Kremlin spokesman Dmitry Peskov made the remark, according to Reuters, while denying that Moscow was responsible for raising tensions with the west even as tens of thousands of Russian troops are amassed near the border with Ukraine.

His remarks came in apparent response to accusations from the Czech Republic surrounding the explosion in Vrbetice that killed two people.
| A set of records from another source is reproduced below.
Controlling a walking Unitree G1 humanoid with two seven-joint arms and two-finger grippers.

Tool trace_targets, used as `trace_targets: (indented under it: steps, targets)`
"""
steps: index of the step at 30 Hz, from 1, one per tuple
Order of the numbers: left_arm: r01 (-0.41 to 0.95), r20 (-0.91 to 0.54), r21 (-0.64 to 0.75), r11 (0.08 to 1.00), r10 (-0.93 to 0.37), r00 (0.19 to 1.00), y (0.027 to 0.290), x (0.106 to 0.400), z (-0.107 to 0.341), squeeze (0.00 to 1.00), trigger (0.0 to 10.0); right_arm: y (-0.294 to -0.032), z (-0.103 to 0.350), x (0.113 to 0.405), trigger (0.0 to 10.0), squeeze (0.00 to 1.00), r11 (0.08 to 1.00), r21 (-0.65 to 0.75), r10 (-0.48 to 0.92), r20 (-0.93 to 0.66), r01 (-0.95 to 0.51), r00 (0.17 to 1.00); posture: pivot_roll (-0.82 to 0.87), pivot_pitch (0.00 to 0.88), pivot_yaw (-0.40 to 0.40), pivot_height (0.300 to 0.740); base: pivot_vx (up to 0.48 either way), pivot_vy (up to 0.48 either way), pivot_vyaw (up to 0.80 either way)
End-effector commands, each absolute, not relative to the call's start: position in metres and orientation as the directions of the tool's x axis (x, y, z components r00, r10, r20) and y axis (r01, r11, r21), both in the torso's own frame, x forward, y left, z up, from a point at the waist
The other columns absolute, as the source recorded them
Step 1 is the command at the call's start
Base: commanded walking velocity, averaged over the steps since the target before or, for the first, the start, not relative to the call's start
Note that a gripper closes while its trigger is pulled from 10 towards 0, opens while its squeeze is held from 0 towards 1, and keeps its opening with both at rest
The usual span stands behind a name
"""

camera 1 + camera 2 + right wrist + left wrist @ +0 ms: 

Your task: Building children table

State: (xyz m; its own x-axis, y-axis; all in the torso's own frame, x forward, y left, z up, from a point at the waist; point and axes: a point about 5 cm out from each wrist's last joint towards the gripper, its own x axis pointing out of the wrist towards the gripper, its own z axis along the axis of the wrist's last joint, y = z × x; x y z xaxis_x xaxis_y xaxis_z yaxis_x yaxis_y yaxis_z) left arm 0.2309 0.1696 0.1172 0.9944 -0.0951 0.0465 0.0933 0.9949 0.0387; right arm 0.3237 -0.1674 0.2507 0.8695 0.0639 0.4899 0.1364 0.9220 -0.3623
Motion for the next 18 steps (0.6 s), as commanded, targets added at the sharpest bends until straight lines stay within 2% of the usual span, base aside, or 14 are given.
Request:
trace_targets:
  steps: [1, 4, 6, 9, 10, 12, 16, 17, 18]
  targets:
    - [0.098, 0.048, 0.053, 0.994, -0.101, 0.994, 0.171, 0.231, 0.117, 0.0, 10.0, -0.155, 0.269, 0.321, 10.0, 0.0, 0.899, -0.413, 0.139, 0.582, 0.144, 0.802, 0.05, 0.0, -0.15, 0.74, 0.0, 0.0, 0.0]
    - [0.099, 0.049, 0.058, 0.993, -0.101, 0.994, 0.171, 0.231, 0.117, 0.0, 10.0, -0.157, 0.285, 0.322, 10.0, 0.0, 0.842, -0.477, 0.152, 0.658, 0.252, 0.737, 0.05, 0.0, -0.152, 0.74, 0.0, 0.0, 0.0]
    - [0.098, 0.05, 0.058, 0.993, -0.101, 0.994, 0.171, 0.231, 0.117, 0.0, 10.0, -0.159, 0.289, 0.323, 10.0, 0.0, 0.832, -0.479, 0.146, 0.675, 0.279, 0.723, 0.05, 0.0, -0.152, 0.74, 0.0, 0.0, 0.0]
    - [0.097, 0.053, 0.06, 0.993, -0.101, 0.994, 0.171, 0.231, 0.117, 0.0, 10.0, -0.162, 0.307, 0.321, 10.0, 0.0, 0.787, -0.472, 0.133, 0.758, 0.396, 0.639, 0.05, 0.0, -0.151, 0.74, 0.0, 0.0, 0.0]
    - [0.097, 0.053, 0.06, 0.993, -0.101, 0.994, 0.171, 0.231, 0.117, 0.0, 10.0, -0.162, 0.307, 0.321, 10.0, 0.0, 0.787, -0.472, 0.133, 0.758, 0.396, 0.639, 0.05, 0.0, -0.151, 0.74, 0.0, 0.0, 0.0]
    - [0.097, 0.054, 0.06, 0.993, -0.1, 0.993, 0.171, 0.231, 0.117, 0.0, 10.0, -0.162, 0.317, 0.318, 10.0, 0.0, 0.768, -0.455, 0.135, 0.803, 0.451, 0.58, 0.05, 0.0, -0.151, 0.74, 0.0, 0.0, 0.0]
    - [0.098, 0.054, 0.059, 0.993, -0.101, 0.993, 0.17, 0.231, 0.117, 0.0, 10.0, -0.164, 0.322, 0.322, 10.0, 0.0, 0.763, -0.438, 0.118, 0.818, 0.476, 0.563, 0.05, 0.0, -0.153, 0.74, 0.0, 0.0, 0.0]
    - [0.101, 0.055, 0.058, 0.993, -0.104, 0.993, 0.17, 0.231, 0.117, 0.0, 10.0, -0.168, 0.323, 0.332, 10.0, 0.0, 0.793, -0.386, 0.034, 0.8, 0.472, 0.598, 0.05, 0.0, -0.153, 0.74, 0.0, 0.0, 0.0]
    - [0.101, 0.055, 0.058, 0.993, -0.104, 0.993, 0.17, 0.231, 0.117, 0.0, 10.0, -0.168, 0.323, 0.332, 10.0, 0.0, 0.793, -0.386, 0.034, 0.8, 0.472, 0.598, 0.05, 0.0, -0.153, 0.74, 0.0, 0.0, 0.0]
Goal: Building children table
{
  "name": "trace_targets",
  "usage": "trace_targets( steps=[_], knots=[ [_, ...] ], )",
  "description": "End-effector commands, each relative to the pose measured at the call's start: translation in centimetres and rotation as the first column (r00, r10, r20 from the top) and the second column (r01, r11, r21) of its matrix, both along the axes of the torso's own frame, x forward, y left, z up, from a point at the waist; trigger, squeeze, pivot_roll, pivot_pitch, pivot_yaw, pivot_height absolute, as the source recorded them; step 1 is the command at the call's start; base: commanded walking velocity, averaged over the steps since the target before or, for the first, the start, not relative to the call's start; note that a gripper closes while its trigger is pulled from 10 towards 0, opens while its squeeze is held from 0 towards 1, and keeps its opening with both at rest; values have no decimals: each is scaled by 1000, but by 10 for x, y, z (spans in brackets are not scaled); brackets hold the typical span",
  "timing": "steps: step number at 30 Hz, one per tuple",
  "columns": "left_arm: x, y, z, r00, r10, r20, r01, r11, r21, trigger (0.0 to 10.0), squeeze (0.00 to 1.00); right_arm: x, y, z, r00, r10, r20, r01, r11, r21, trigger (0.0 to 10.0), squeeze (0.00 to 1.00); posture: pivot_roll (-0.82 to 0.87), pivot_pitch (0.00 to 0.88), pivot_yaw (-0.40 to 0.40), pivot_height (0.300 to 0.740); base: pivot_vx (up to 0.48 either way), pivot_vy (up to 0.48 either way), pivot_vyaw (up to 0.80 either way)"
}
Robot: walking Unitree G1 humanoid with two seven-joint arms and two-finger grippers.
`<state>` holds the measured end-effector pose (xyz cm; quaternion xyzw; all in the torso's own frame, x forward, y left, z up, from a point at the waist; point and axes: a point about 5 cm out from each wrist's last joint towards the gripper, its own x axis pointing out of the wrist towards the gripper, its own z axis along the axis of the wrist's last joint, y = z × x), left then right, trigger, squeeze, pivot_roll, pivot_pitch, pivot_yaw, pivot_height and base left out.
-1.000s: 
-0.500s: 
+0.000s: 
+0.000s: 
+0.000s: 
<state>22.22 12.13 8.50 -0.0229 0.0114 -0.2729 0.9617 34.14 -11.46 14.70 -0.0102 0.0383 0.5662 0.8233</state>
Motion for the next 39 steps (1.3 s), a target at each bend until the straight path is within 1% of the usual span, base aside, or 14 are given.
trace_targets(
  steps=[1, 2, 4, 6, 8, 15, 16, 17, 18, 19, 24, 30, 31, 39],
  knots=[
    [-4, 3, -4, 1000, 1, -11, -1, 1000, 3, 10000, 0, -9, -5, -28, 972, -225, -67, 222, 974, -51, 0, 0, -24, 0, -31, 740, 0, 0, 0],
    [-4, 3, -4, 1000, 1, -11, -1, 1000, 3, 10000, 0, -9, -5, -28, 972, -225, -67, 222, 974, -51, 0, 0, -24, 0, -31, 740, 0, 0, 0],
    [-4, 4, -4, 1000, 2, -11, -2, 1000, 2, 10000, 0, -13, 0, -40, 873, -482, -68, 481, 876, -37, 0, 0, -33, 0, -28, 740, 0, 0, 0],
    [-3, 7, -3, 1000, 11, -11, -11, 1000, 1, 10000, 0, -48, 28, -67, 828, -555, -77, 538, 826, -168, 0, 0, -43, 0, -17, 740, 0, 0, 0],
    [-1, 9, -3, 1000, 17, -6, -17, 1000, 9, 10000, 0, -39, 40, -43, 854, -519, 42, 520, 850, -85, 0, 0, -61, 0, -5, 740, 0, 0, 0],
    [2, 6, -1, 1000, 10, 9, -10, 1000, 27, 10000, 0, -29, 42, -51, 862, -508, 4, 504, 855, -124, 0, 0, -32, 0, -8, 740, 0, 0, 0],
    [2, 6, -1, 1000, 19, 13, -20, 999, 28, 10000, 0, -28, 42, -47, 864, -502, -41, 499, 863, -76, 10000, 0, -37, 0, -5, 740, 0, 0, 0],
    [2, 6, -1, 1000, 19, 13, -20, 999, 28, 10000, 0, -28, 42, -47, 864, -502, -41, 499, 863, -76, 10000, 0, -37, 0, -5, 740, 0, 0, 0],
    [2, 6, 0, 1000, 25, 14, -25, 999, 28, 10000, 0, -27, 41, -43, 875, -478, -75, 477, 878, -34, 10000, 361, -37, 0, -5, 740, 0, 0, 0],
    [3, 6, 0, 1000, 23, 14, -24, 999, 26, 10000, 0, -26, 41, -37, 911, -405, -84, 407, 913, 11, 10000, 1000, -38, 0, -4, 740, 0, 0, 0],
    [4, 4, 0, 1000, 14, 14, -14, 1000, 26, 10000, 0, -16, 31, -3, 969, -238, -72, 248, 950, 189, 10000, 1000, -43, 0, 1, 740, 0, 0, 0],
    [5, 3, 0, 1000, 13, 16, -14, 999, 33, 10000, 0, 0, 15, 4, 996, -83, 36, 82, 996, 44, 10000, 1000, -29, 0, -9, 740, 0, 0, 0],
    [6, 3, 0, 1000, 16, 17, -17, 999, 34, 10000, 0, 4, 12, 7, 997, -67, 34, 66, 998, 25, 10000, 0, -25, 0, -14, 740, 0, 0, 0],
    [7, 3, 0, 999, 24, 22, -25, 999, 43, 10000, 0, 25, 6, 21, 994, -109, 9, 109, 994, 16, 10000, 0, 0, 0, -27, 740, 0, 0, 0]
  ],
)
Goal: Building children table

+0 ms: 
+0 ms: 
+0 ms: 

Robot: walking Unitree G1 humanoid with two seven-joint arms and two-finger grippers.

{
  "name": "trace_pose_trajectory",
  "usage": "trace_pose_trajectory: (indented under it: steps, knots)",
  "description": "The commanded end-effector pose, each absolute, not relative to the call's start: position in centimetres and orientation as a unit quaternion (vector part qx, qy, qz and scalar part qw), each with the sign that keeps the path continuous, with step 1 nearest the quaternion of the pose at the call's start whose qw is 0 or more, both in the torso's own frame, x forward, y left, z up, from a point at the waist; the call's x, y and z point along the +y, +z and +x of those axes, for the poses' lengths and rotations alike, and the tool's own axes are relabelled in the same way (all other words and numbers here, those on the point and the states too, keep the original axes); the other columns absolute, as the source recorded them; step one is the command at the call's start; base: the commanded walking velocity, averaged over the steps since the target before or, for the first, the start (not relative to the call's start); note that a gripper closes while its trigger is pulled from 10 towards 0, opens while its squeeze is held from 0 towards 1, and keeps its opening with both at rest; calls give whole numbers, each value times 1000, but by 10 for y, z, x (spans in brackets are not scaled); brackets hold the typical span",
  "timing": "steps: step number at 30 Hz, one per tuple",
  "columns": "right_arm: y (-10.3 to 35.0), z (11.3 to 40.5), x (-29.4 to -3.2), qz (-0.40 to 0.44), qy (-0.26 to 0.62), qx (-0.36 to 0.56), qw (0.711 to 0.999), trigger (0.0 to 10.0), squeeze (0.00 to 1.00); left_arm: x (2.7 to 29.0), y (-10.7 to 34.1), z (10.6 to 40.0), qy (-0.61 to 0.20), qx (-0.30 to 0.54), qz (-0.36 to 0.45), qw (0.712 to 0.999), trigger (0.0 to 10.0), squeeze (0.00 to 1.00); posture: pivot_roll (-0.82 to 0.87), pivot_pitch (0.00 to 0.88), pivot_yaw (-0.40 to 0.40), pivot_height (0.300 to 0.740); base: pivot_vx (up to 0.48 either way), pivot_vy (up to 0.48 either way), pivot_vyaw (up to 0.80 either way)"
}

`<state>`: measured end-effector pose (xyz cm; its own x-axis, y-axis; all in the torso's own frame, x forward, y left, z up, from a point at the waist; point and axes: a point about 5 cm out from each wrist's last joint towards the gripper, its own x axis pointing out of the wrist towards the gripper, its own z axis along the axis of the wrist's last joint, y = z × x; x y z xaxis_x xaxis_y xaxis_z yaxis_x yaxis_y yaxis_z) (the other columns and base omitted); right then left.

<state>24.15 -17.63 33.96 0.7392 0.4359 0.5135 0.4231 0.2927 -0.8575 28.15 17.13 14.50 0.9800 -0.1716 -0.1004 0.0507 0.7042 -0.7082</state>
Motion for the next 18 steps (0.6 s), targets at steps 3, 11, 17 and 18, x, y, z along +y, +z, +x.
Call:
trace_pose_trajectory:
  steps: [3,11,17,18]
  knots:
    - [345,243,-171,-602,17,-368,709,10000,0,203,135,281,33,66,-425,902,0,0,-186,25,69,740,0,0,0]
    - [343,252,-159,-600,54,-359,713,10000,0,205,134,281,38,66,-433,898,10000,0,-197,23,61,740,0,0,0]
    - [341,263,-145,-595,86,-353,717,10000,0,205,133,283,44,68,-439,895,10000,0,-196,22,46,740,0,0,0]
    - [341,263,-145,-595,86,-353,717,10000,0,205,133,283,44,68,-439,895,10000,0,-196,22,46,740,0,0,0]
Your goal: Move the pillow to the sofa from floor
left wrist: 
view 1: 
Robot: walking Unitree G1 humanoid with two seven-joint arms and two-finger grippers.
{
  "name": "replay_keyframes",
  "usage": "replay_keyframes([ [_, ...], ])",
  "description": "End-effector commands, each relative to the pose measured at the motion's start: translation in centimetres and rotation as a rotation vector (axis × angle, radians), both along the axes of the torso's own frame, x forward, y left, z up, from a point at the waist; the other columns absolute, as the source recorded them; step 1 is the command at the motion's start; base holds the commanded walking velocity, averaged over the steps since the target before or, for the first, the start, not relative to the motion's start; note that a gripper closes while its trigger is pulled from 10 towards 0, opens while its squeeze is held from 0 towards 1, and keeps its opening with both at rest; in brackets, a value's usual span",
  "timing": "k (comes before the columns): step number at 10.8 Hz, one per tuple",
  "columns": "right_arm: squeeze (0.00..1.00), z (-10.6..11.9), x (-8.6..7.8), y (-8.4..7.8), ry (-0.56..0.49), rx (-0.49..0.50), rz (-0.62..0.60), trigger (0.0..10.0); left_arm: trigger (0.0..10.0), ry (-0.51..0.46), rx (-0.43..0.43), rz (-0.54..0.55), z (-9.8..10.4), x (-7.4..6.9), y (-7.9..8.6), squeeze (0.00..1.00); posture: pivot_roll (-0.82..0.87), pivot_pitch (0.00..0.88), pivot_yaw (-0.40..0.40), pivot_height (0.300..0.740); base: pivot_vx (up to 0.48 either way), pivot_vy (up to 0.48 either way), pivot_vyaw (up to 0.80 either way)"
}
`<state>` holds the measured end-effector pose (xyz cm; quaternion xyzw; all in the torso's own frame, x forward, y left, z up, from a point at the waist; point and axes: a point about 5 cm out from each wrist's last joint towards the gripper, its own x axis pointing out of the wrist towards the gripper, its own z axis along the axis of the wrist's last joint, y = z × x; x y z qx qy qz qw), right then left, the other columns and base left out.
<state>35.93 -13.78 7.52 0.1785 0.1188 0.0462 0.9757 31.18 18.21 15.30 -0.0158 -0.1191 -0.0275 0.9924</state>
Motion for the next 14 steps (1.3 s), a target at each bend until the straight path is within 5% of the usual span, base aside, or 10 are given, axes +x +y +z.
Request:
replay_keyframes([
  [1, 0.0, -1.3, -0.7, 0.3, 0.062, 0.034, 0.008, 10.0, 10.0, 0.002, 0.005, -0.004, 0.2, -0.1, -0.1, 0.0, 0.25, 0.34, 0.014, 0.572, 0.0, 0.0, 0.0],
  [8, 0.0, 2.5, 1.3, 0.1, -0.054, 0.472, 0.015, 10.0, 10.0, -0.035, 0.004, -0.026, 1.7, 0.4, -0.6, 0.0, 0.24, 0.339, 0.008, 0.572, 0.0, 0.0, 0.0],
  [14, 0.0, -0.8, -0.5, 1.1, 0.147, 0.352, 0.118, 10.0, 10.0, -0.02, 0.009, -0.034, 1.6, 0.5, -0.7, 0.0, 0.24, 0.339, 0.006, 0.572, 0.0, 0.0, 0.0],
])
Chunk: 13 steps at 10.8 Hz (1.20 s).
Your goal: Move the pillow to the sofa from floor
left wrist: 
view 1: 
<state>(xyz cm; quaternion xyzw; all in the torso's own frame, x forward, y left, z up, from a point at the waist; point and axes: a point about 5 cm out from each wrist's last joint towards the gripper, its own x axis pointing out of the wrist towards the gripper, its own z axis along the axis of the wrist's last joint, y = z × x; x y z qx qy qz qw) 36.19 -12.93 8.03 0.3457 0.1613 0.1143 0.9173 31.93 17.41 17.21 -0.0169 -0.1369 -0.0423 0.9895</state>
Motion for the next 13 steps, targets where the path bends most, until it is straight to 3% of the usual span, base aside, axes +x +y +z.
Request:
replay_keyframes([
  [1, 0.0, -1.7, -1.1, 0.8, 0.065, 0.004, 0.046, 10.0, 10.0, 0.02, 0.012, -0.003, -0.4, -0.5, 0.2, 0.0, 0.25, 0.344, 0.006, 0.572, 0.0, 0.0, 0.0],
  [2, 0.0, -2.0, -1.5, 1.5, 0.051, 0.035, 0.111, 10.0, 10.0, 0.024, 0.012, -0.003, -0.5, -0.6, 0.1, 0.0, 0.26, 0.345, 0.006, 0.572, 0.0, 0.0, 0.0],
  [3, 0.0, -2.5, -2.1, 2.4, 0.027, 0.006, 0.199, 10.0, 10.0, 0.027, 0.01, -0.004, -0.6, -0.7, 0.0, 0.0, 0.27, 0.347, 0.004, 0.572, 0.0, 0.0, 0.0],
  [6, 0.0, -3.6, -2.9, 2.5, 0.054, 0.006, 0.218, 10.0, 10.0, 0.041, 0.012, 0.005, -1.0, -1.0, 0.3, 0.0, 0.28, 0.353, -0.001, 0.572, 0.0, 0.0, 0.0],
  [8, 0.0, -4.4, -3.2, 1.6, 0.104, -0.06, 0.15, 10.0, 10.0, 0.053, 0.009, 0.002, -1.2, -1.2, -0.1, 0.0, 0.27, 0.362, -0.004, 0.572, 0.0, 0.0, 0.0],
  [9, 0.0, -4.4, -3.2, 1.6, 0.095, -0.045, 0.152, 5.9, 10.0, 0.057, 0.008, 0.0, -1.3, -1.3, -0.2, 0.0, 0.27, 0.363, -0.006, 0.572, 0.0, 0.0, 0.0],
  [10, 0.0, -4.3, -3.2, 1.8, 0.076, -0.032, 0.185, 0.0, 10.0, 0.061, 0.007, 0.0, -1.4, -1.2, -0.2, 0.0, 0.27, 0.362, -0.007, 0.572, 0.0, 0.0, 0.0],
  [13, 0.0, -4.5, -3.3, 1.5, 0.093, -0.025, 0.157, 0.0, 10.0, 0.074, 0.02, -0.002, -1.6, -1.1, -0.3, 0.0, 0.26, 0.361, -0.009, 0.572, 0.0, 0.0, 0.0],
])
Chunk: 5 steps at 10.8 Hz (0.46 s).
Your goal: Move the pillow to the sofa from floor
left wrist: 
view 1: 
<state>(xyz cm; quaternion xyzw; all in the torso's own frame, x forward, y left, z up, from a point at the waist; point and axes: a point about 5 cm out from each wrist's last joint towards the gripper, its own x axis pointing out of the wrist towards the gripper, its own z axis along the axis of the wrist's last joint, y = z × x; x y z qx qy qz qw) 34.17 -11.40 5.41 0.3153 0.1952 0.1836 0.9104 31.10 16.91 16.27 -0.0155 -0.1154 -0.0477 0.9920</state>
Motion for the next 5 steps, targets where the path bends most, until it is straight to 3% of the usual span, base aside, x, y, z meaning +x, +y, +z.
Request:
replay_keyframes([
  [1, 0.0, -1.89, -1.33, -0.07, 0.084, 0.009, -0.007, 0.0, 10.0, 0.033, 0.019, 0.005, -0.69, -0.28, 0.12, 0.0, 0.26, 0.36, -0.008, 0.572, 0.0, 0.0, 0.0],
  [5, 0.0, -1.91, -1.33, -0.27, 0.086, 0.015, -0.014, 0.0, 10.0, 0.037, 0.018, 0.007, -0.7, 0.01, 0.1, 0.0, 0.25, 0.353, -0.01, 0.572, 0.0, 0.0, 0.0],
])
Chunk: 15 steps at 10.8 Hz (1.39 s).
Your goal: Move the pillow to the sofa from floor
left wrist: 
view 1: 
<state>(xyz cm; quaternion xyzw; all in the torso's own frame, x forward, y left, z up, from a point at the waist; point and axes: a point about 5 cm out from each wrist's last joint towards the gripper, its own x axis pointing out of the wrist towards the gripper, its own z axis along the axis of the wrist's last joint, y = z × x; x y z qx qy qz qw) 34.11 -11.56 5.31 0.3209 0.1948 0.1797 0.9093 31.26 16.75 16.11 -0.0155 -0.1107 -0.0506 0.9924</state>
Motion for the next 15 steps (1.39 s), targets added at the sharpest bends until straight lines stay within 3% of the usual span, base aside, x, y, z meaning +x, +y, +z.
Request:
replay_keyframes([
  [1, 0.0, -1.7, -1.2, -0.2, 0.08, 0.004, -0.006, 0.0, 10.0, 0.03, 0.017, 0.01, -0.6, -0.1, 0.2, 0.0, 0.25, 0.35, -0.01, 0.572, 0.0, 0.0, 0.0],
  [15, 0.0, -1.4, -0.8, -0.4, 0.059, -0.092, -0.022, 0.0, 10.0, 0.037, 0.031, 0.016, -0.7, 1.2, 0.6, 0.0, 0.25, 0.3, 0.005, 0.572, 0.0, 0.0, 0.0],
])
Czech police released photographs of suspects who strongly resemble two suspects previously accused of involvement in the poisoning of an ex-Russian spy in the U.K.

“It has been announced by the Czech authorities that the two GRU Officers that were charged with the attempted murder of the Skripals in Salisbury, Alexander Petrov and Ruslan Boshirov, were also behind the deaths of two civilians and an explosion in the Czech town of Vrbetice,” said the U.K.’s foreign office in a statement obtained by CNN.

In response to the findings, Czech officials moved to expel more than a dozen Russian diplomats from the country, a move that was met with reciprocal expulsions of Czech diplomats from Moscow.

Russia’s foreign ministry ripped the Czech government’s expulsions as “based on unfounded and far-fetched excuses,” and accused Prague of trying to please the U.S.

This was “an effort to please the United States against the background of recent US sanctions against Russia, the Czech authorities have even surpassed their overseas masters in this regard,” a Russian foreign ministry statement said on Sunday.